* EXERCISE PROMPT *
Check each line of the material below for the word "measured". Say how many lines have it, and nothing else.

=======

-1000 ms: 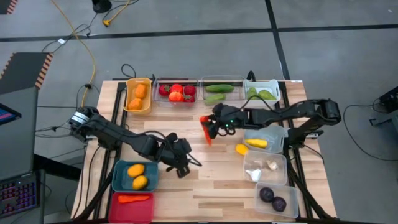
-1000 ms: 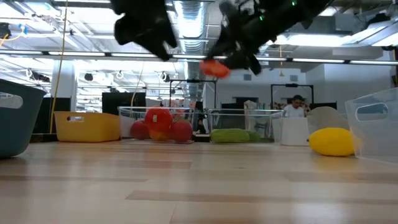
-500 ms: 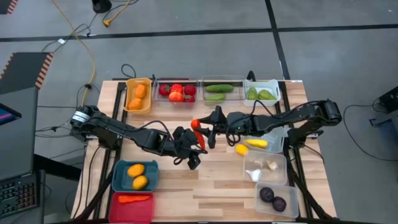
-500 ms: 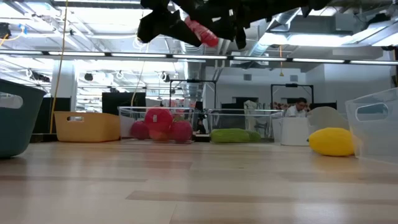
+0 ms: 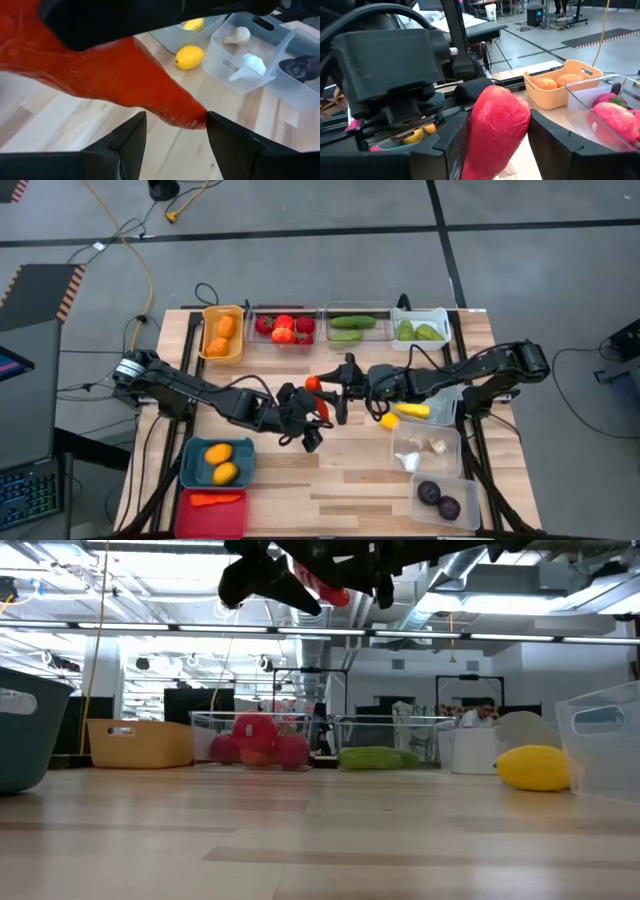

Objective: Sort produce into baskets
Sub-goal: Put the orange carrot into the red bin

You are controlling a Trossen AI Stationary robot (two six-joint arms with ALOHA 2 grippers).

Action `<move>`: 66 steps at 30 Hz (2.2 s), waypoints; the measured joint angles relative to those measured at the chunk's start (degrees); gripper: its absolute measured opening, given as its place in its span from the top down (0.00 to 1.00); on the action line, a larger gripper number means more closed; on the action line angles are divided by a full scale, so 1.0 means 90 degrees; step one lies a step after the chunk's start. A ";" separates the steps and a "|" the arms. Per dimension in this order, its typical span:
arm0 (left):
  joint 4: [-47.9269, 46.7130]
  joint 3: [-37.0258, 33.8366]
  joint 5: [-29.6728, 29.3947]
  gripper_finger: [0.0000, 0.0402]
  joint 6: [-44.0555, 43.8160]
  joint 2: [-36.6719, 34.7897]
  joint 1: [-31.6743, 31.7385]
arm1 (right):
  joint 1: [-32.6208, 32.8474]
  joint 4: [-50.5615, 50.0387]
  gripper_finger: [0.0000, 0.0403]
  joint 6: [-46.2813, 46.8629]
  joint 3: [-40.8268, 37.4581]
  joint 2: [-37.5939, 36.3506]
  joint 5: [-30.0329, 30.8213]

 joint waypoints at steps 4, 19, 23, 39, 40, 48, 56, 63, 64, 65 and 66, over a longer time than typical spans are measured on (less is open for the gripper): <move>0.0039 0.0000 -0.0447 0.52 0.0111 0.0000 -0.0017 | -0.0002 0.0120 0.47 -0.0022 0.0000 0.0000 0.0067; -0.0440 0.0000 -0.1347 0.52 -0.0255 0.0000 -0.0018 | -0.0002 0.0402 0.47 -0.0284 0.0000 -0.0002 0.0509; -0.0267 0.0000 -0.1732 0.52 -0.0167 0.0000 -0.0052 | -0.0002 0.0486 0.47 -0.0277 0.0000 -0.0002 0.0890; 0.0256 0.0000 -0.2924 0.52 0.0364 0.0000 -0.0078 | 0.0000 0.1158 0.47 -0.0218 0.0000 -0.0002 0.1637; 0.0262 0.0000 -0.2978 0.52 0.0378 0.0000 -0.0076 | 0.0000 0.1156 0.47 -0.0174 0.0000 -0.0002 0.1637; 0.0283 0.0000 -0.3145 0.52 0.0526 0.0000 -0.0071 | 0.0000 0.1161 0.48 -0.0095 0.0000 -0.0002 0.1642; 0.0658 0.0000 -0.3048 0.52 0.1362 0.0000 -0.0071 | 0.0012 0.1163 0.48 -0.0066 0.0000 -0.0002 0.1503; 0.0682 0.0000 -0.3041 0.56 0.1501 0.0000 -0.0074 | 0.0035 0.1162 0.48 -0.0066 0.0000 -0.0002 0.1316; 0.0682 0.0000 -0.3043 0.57 0.1500 0.0000 -0.0069 | 0.0035 0.1161 0.48 -0.0068 0.0000 -0.0002 0.1315; 0.0681 0.0000 -0.3043 0.60 0.1503 0.0000 -0.0066 | 0.0034 0.1161 0.48 -0.0068 0.0000 -0.0002 0.1316; 0.0680 0.0000 -0.3047 0.62 0.1503 0.0000 -0.0066 | 0.0034 0.1161 0.48 -0.0068 0.0000 -0.0002 0.1316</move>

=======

* EXERCISE SOLUTION *
2